I have been trying to change my running form as per CFE guidelines, which means I’m trying to move from footstriking to midfoot striking.
Both of my feet are killing me! I limp around the house when I get up in the morning. pain is on the outside of the foot (first metatarsal?) and also in the muscle in the arch and back toward the heel (tibial tendon?)
I was sore Saturday before I did a beach run (in barefeet) but I started easy and hoped it would warmup. It did and the run was fine. Later that day though!!
So yesterday I biked and I’m about to go out and run. I’ll be using my old footstriking method and see what happens.
Best to work on changing footstrike gradually in little segments of each run? Is this transition pain normal? Am I going to break my foot?
Oh, by the way, I’m male 44 6’1" 200 lbs.
Best advice is to attend an Endurance Cert. You will be filmed twice and will see what you are actually doing vs what you think you are doing. You will learn many drills and which drills address the technique changes you need to make.
You probably have an active landing.
Pain is an indication that you are doing something incorrectly.

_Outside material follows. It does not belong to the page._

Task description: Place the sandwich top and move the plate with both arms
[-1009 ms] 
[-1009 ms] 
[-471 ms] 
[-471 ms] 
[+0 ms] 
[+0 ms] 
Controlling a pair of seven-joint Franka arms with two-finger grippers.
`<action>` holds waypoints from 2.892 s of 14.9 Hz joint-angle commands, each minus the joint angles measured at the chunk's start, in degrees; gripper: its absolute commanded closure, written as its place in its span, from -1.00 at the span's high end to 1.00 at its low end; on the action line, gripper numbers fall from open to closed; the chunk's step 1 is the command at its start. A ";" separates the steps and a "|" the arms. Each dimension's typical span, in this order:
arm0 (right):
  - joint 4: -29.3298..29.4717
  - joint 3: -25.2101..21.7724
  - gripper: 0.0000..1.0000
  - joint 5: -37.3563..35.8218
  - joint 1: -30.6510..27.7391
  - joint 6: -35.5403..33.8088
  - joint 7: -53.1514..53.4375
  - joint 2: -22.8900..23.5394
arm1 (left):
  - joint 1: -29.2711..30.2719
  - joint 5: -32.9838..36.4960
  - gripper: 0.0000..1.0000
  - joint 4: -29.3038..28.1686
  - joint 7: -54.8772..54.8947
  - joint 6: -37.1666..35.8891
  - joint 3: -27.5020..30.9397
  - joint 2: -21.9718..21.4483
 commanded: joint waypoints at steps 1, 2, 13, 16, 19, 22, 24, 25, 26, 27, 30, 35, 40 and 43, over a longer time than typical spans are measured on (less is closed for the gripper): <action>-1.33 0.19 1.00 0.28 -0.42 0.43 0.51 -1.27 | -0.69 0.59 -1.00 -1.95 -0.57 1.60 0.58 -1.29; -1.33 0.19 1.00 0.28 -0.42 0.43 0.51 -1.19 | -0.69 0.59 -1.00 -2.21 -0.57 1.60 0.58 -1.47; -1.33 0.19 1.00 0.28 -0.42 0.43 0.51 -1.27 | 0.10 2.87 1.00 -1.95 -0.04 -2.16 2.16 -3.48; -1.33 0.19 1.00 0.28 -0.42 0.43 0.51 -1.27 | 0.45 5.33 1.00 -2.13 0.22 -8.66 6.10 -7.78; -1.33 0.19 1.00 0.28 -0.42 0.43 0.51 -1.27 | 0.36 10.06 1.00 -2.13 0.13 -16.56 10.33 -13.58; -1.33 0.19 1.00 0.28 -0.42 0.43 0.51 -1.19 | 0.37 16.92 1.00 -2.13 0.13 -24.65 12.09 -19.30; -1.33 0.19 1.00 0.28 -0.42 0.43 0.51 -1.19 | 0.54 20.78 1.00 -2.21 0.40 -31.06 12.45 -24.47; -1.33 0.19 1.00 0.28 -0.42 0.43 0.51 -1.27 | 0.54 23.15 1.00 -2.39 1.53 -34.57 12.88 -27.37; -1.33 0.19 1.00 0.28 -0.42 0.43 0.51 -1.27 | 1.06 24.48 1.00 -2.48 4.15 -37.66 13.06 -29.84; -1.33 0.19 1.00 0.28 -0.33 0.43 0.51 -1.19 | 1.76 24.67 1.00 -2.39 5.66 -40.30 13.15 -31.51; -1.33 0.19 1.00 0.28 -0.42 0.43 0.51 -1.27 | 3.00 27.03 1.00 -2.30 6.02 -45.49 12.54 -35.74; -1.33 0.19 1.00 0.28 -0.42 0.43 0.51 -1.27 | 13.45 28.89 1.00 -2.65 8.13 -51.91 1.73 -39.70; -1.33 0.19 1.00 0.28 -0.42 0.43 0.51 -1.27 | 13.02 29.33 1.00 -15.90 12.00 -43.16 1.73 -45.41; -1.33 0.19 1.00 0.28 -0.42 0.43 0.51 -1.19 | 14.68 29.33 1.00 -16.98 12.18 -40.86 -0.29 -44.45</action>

Running is the sand is much different than running on pavement. This is something you will need to build up to as you will be using some muscles that you may not use when running on pavement.
Running barefoot is also something you need to build in slowly. You need to build muscle in your feet so they are able to make the needed corrections without having a shoe to make the corrections for it.
Are you rolling out or stretching? These are things you should be doing before and after you run.